Table 4 presents an overview of which effects were significant in which of the analyses we describe below. Naturally, given our hypotheses, our pre-registration also included analyses that compare the effects of priming and word type between the current experiment and our previous experiment (Poort & Rodd, 2019b, Exp. 2). These analyses revealed no significant differences between the two experiments. For brevity, we report these analyses in Appendix B of the Supplementary materials instead of in the main text. A summary of these results is presented in Table 5.

Table 4

Overview of the significant effects per analysis and dependent variable (reaction times and accuracy). Significant effects are significant at the α-level specified for that analysis in the Analysis procedure. Effect sizes (unstandardised) are provided only for significant effects and only if the factor had no more than two levels. As before, positive (negative) effects of priming indicate a facilitative (disruptive) effect of priming (i.e. faster (slower) reaction times and higher accuracy for primed items); positive (negative) effects of word type indicate an advantage (disadvantage) for the first-named word type over the second-named word type. ‘%pts’ means percentage points.

Reaction times Accuracy
priming word type interaction priming word type interaction
2×3 sig. (–5 ms) sig. n.s. n.s. sig. n.s.
2×2s
cognates vs. interlingual homographs n.s. sig. (59 ms) n.s. n.s. sig. (8.7 %pts) n.s.
cognates vs. translation equivalents n.s. n.s. n.s. n.s. n.s. n.s.
interlingual homographs vs. translation equivalents sig. (–7 ms) sig. (–65 ms) n.s. n.s. sig. (9.1 %pts) n.s.
simple effects
cognates n.s. n.s.
interlingual homographs sig. (–16 ms) n.s.
translation equivalents n.s. n.s.
pairwise comparisons
cognates vs. interlingual homographs sig. (50 ms) sig. (8.4 %pts)
cognates vs. translation equivalents n.s. n.s.
interlingual homographs vs. translation equivalents sig. (–56 ms) sig. (9.7 %pts)
Table 5

Overview of the significant effects per analysis and dependent variable (reaction times and accuracy) for the between-experiment analyses (see Supplementary materials, Appendix B). Significant effects are significant at the α-level specified for that analysis in the Analysis procedure outlined in the Supplementary materials, Appendix B. Effect sizes (unstandardised) are provided only for significant effects. Positive (negative) effects of priming indicate a facilitative (disruptive) effect of priming (i.e. faster (slower) reaction times and higher accuracy for primed items); positive (negative) effects of word type indicate an advantage (disadvantage) for the first-named word type over the second-named word type. Effects of experiment were never significant. ‘%pts’ means percentage points.

Reaction times Accuracy
priming/word type experiment interaction priming/word type experiment interaction
priming effects
cognates n.s. n.s. n.s. n.s. n.s. n.s.
interlingual homographs sig. (–14 ms) n.s. n.s. n.s. n.s. n.s.
word type effects
cognates vs. interlingual homographs sig. (46 ms) n.s. n.s. sig. (7.5 %pts) n.s. n.s.
cognates vs. translation equivalents n.s. n.s. n.s. n.s. n.s. n.s.
interlingual homographs vs. translation equivalents sig. (–50 ms) n.s. n.s. sig. (–8.5 %pts) n.s. n.s.
3.3.2 Reaction times

Reaction times (RTs) faster than 300 ms or slower than 1500 ms were discarded (1.1% of the data), as were RTs for incorrect trials and trials that participants had not responded to (11.0% of the remaining data). The RTs were inverse-transformed (inverse-transformed RT = 1000/raw RT) to remedy violations of the assumption of normality and to be consistent with our previous approach (Poort & Rodd, 2019b, Exp. 2). After inverse-transforming the RTs, any inverse-transformed RTs were removed that were more than three standard deviations above or below a participant’s mean inverse-transformed RT (0.1% of the remaining data).

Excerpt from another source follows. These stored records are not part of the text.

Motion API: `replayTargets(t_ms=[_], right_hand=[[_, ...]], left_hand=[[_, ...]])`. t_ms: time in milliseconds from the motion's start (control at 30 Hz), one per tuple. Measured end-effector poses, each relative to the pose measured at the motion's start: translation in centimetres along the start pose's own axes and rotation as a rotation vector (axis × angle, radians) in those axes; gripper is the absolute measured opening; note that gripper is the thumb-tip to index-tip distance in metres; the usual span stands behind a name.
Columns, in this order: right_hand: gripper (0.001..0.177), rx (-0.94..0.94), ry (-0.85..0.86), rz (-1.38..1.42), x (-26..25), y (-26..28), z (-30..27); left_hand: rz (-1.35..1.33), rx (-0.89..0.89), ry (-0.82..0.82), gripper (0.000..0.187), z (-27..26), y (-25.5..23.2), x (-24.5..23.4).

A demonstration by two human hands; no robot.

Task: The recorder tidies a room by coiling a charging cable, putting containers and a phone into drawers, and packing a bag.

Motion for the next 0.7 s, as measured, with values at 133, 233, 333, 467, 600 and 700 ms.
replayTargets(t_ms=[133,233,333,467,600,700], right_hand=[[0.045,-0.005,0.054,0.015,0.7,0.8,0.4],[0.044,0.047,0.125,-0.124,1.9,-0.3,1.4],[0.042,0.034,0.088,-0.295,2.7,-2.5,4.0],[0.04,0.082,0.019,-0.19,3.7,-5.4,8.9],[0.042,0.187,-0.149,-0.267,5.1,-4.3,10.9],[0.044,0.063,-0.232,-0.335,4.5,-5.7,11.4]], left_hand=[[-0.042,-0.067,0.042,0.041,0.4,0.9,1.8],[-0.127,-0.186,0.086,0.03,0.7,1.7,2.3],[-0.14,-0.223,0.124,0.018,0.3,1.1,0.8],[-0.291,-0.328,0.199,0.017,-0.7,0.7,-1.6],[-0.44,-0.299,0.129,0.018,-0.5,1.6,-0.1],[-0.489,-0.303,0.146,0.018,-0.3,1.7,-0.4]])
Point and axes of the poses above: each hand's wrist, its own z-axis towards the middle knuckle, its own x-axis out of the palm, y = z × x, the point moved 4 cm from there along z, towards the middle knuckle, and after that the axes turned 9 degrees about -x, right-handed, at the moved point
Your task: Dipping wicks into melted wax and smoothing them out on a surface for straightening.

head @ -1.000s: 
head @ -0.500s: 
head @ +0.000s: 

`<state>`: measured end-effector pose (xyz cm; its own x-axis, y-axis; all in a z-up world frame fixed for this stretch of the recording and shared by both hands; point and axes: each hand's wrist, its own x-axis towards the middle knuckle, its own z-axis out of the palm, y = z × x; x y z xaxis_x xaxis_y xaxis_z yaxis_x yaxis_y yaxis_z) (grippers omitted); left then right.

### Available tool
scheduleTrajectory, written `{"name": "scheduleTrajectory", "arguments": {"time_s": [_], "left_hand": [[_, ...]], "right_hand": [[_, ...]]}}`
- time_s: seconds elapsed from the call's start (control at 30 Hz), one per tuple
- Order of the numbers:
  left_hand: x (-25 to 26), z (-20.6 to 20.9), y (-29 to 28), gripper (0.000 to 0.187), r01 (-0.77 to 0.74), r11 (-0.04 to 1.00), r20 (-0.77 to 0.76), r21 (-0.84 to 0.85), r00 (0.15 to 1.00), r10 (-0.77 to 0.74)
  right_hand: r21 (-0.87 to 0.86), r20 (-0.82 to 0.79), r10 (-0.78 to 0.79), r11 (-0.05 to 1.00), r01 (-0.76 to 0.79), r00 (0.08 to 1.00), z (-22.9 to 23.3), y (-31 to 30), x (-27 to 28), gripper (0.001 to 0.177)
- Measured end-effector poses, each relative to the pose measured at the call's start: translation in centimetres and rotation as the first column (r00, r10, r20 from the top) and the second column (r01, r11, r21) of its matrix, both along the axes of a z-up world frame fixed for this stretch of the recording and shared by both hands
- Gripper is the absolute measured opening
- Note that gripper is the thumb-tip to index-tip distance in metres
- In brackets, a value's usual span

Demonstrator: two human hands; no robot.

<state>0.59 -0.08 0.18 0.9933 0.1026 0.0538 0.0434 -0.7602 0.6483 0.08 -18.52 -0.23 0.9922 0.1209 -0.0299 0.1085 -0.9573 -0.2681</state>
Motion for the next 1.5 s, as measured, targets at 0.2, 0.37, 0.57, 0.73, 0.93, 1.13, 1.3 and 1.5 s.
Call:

Figure 2 shows the reaction times per word type and priming condition. The violin is a symmetrical density plot showing the distribution of reaction times. Each dot in the figure represents a participant’s condition mean. The grey lines connect primed and unprimed means from the same participant for each word type. The horizontal bar and the number above it provide the mean across all participants for that condition. The figure suggests that priming was not effective for the cognates or translation equivalents, but hints at a disruptive effect of priming for the interlingual homographs. The figure further shows that there was considerable between-participant variation in reaction times and in the size of the priming effect for the three word types.

Figure 2

Harmonic participant means of the current experiment’s inverse-transformed Dutch semantic relatedness reaction times (in milliseconds) by word type (cognates, translation equivalents, interlingual homographs; x-axis) and priming (unprimed, dark grey; primed, light grey). Each point represents a condition mean for a participant with lines connecting means from the same participant. Each bar provides the mean across all participants in that condition. The violin is a symmetrical density plot.

3.3.2.1 2×3

The main effect of priming was significant [χ2(1) = 4.339, p = .037], with participants responding on average 5 ms more slowly to primed items than to unprimed items. The main effect of word type was significant [χ2(2) = 37.01, p < .001], indicating that there was a difference in reaction times between the three word types. The interaction between word type and priming was significant [χ2(2) = 7.057, p = .029].

3.3.2.2 2×2s

The 2×2 analysis that included the cognates and interlingual homographs showed no significant main effect of priming at the Bonferroni-corrected α-level of .0167 [χ2(1) = 5.642, p = .018, Δ = –7 ms]. The main effect of word type was significant [χ2(1) = 20.74, p < .001], with participants responding on average 59 ms more quickly to the cognates than to the interlingual homographs. The interaction between word type and priming was also not significant [χ2(1) = 4.929, p = .026; α = .0167].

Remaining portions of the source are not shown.